Al-i Halife rejimi, Siyonist rejimle ilişkilerini normalleştirmesinin ardından, Manama’yı Yahudileştirerek ve ihanet sınırlarını aşarak, Bahreyn halkının çeşitli alanlarda nefes almasının yolunu kapatıyor. Bahreyn'in ilişkilerini normalleştirmesi ihanet sınırlarını aşmış ve iş bu ülkenin başkenti Manama'nın Yahudileştirilmesi boyutuna varmıştır.

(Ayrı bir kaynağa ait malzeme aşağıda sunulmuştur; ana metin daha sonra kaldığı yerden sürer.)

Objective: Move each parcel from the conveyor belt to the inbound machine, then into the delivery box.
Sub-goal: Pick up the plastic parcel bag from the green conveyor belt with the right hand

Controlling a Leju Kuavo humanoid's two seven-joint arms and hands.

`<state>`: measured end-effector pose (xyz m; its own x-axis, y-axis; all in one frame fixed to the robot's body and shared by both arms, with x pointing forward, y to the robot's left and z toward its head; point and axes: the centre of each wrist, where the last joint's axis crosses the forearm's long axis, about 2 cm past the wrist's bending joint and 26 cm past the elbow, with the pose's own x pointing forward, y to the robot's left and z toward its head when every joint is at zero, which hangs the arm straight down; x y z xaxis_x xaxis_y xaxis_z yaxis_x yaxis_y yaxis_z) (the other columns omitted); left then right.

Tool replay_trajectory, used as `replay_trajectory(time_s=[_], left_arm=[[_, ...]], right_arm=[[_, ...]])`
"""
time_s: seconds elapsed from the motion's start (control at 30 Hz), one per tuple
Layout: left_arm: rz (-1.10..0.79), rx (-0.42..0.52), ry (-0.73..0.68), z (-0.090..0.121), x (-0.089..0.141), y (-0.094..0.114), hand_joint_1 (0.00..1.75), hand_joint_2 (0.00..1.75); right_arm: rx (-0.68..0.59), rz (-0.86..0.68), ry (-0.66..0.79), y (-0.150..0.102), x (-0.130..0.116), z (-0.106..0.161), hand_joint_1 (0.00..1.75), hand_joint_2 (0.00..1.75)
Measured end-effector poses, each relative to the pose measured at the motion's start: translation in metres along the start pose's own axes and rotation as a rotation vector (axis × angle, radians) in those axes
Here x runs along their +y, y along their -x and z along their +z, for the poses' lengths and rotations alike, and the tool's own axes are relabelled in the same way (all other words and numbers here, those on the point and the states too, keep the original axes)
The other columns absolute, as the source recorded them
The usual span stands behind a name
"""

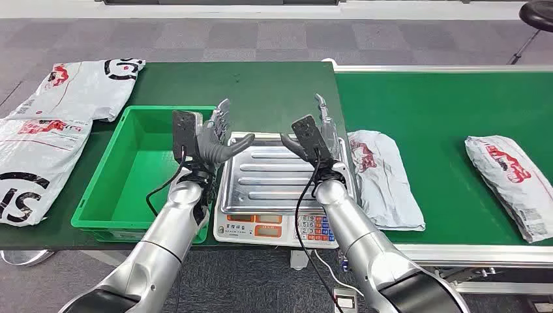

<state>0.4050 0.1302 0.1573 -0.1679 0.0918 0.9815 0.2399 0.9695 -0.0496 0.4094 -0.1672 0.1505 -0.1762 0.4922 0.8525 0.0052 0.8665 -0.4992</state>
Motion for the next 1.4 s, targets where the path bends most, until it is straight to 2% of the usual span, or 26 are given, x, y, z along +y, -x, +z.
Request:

Bilgili kaynakların ifadesine göre, Manama’yı Yahudileştirme planı, eski şehrin mahallelerinin yaklaşık yüzde 40'ını Yahudi yollarına, binalarına ve sembollerine dönüştürmeyi hedefliyor ve Manama'da eski binaları çok yüksek fiyatlarla satın alarak bir Yahudi mahallesi inşa etmek için sürekli bir çaba var.

Bahreyn’in Kültür ve Eski Eserler Dairesi'nin yeni başkanı Halife Bin Ahmed Al-i Halife'nin de kardeşi olan Bahreyn Dışişleri Bakan Yardımcısı Abdullah Bin Ahmed Al-i Halife, açıkça şunları söyledi: ‘Biz İsrail ile ilişkilerimizden utanmıyoruz ve gizli bir iş yapmıyoruz.’

Bazı uzmanlar, Al-i Halife'nin ABD ve İngiltere gibi Batılı ülkelerin, Siyonist rejimin ve Fars Körfezi'ndeki bazı Arap ülkelerinin yardımıyla Bahreyn halkının talep hareketini çarpıtmaya çalıştığına inanıyor.

Bahreynliler, diğer ülkelerin Bahreyn’in iç işlerine müdahale etmesine ve bu ülkedeki varlığına karşı çıkıyor. Bu müdahalelerin başında Bahreyn’in siyaset sahnesindeki Siyonist rejimin varlığından söz edebiliriz. Bahreyn liderlerinin Al-i Suud ile ilişkileri ve dostluğu, Siyonist rejimin Bahreyn'deki varlığının temelidir. Uzmanlara göre bu eylem İslam dünyası için bir tehlike ve ona ihanettir.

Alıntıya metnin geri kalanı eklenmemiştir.